Migraine headaches often are hereditary. So if a parent, grandparent, or other family member gets them, there's a chance you may get them too (but that doesn't mean you will get them). Certain things (called triggers) are known to bring on migraine headaches in people who are predisposed to getting them. Some of the things that can trigger migraines are certain foods, stress, changes in sleep patterns, or even the weather.
Most headaches will go away if a person rests or sleeps. When you get a headache, lie down in a cool, dark, quiet room and close your eyes. It may help to put a cool, moist cloth across your forehead or eyes. Relax. Breathe easily and deeply.
If a headache doesn't go away or it's really bad, you may want to take an over-the-counter pain reliever like acetaminophen or ibuprofen. You can buy these in drugstores under various brand names — and your drugstore may carry its own generic brand. It's a good idea to avoid taking aspirin for a headache because it may cause a rare but dangerous disease called Reye syndrome.
If you are taking over-the-counter pain medications more than twice a week for headaches, or if you find these medicines are not working for you, it's a sign that you should talk to your doctor.

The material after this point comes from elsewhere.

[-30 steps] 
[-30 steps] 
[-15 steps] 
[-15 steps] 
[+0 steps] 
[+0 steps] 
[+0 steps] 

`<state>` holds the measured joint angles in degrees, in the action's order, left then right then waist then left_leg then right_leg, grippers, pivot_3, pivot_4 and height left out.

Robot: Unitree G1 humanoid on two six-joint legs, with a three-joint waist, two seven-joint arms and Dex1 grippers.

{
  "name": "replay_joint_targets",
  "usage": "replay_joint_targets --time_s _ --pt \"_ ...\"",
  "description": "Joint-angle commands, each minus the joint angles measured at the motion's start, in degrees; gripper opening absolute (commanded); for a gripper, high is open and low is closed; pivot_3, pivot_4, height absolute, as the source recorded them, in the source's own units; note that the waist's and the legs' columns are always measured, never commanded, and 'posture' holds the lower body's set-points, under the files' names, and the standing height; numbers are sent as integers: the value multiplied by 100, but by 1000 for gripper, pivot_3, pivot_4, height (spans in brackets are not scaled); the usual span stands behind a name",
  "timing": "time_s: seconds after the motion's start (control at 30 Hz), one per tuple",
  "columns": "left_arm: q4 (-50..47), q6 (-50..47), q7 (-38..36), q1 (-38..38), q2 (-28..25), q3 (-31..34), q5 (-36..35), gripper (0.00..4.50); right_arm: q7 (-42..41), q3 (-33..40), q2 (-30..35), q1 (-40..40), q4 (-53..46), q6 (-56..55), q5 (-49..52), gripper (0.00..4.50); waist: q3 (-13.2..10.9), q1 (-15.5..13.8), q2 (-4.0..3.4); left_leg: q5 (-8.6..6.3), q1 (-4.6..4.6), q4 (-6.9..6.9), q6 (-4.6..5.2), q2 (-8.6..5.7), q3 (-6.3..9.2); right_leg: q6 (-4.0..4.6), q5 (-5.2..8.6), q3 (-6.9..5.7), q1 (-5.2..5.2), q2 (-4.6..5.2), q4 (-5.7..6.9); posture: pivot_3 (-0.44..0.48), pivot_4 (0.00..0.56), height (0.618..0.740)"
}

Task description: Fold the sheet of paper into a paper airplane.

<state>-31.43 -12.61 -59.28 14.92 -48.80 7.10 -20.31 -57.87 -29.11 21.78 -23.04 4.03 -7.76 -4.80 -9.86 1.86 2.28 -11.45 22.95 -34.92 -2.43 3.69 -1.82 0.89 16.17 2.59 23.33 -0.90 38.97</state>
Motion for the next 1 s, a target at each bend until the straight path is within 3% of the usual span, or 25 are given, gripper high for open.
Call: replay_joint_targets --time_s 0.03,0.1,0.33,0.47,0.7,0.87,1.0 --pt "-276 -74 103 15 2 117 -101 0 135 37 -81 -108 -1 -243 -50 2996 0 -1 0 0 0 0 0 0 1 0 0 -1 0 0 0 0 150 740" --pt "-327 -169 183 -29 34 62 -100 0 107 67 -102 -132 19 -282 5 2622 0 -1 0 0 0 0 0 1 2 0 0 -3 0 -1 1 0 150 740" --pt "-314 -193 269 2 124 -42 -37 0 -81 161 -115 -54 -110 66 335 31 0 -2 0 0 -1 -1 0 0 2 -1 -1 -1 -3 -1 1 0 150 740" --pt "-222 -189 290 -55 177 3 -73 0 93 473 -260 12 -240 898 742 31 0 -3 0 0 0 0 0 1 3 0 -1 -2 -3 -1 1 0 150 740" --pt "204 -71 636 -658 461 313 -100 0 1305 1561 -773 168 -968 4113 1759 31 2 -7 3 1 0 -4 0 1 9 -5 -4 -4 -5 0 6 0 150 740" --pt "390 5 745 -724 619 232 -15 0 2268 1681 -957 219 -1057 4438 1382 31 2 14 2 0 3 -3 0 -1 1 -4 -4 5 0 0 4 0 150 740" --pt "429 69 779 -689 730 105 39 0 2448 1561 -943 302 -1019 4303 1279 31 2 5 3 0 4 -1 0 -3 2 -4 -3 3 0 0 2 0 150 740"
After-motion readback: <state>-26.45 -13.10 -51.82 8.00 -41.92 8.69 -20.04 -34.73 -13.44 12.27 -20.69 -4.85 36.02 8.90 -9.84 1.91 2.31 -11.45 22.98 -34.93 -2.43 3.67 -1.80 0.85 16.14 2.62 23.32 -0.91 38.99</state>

If you think your headaches may be migraines, you'll want to see a doctor to treat them and learn ways to try to avoid getting the headaches in the first place. Sometimes relaxation exercises or changes in diet or sleeping habits are all that's needed. But if necessary, a doctor also can prescribe medication to control headaches.

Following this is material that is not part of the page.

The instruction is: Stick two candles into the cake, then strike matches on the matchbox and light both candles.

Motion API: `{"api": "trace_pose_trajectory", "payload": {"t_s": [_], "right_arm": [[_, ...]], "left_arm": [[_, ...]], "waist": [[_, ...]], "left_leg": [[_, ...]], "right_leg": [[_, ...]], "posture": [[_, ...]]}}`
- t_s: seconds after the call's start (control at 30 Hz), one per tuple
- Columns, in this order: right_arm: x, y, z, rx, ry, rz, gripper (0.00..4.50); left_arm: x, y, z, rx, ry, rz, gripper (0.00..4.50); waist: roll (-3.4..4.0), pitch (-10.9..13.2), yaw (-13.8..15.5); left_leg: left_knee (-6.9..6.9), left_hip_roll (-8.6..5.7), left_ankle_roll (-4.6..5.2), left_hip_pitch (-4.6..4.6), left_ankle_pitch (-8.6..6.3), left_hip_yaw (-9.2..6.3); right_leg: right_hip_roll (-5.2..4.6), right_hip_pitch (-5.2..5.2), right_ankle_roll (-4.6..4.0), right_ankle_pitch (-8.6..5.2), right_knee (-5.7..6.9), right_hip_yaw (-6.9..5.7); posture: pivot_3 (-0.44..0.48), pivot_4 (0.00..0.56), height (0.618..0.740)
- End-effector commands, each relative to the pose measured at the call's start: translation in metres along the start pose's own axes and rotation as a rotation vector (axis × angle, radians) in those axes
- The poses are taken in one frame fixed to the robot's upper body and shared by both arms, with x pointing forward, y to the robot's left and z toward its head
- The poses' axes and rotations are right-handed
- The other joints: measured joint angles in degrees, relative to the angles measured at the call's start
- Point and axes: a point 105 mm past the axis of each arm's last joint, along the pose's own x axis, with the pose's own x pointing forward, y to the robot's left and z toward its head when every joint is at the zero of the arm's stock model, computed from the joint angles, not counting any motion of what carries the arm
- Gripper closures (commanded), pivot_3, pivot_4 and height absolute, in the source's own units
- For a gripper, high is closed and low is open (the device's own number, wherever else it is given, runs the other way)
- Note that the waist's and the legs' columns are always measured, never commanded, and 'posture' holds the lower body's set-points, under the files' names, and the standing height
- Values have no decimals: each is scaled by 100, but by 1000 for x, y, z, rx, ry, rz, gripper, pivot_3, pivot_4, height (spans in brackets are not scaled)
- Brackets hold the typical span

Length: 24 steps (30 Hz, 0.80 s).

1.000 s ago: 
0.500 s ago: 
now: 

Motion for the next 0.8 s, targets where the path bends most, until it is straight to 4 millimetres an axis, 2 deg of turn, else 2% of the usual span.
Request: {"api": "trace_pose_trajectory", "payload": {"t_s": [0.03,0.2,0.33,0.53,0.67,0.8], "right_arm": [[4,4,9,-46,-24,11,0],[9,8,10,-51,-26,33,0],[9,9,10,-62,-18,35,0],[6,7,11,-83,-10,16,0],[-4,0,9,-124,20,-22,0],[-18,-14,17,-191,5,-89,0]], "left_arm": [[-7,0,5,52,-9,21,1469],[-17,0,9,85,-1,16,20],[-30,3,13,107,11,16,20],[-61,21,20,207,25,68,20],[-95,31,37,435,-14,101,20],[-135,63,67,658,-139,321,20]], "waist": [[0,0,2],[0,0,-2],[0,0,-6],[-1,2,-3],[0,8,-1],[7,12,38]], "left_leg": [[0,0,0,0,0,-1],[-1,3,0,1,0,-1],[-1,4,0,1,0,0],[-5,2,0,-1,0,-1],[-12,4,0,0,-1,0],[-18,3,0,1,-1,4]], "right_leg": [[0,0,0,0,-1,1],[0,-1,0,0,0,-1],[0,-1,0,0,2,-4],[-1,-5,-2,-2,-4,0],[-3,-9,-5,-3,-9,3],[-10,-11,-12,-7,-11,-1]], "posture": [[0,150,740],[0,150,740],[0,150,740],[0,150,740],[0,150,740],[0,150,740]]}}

It's very rare that headaches are a sign of something serious. But see a doctor if you have headaches more than three times a month or have a headache that:
is particularly painful and different from the kinds of headaches you've had before
You'll also want to see a doctor if you have any of these symptoms in addition to a headache:
changes in vision, such as blurriness or seeing spots
tingling sensations along with the headache (for example, tingling sensations in the arms or legs)
weakness, dizziness, or difficulty walking or standing
neck pain or stiffness
If you do see a doctor for headaches, he or she will probably want to do a physical examination and get your medical history to help figure out what might be causing the headaches.
Sometimes pediatricians or family doctors will refer people with headaches they think might be migraines or a symptom of a more serious problem to a specialist like a neurologist, a doctor who specializes in the brain and nervous system.
The doctor may ask you about:
how severe and frequent your headaches are
when they happen (this helps decide if the headaches have a pattern or are connected to any specific foods or events)
any medications you're taking
any allergies you may have
any stress you might be experiencing
your diet, habits, sleeping patterns, and what seems to help or worsen the headaches
A doctor may also take blood tests or imaging tests, such as a CAT scan or MRI of the brain, to rule out medical problems.
Most headaches are not a sign that something more is wrong. But if you are bothered by frequent or intense headaches, there are lots of things a doctor can do — from recommending changes in your diet to prescribing medication — so you don't have to put up with the pain!